Wednesday, 16 May 2007

sleep(24*60*60*rand(200)); post();

OK - back now :) The management would like to apologise for the silence from this corner for 2007 to date - this has been mostly due to having way too much on my plate. Things have now settled down a bit, and my morning commute time seems to be available for blogging again, so, here we go.

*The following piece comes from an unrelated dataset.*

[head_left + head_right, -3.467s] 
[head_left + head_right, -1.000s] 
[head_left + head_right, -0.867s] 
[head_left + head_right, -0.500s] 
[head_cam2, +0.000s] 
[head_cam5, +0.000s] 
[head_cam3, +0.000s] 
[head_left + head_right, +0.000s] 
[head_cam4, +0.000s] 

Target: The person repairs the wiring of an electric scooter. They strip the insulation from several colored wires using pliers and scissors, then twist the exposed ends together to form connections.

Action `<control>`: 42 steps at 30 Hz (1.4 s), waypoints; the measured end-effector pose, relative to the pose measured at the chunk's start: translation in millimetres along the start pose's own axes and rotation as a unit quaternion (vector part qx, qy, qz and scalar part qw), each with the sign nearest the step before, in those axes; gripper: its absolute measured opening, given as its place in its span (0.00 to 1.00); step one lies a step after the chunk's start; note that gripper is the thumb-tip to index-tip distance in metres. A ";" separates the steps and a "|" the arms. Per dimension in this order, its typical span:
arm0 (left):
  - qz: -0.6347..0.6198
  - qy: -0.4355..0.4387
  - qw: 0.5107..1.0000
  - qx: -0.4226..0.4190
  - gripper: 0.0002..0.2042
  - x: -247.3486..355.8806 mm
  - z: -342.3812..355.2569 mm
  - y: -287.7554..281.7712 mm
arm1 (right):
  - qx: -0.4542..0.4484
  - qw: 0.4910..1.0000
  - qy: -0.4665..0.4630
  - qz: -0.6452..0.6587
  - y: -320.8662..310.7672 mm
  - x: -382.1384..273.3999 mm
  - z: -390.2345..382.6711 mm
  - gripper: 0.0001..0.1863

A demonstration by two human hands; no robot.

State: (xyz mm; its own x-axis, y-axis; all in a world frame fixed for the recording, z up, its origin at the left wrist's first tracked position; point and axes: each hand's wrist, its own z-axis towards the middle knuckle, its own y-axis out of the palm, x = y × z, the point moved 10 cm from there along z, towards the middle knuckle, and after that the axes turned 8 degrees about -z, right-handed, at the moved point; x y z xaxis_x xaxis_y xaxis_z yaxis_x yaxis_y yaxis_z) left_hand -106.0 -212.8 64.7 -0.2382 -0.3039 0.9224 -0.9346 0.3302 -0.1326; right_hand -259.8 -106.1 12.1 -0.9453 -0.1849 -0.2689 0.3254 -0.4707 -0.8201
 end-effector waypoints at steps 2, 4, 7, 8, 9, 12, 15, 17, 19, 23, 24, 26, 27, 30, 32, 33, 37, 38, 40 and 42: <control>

Before we move back to looking at Perl in the enterprise, I'd like to take a look at a recent O'Reilly OnLamp posting, on the subject of the Perl job market here in London. The thread of the argument, and one which I'm seeing here working for Yahoo!, is that we're seeing fewer, and poorer, candidates applying for Perl jobs than in the past. He lists a number of explicit and implicit reasons, but I'm going to go out a little bit on a limb here, and flag a couple of my own reasons to do with the perception of Perl, a subject near and dear to the core of this blog. Implicit, I think, in the post, though it isn't actually said, is that it's looking at 'enterprise' level Perl jobs: things for big apps for big sites and companies.

I'm not going to go so far as to say Perl is actually dying as a language: you can't claim a language that holds up any number of the biggest sites on the 'net, and is pretty much a lingua franca among sysadmin and CGI programmers is going the way of the dodo. But as I've said several times before, it seems to me to be suffering from a perception issue, to do with the way it's marketed, and how its culture's evolved and is presented.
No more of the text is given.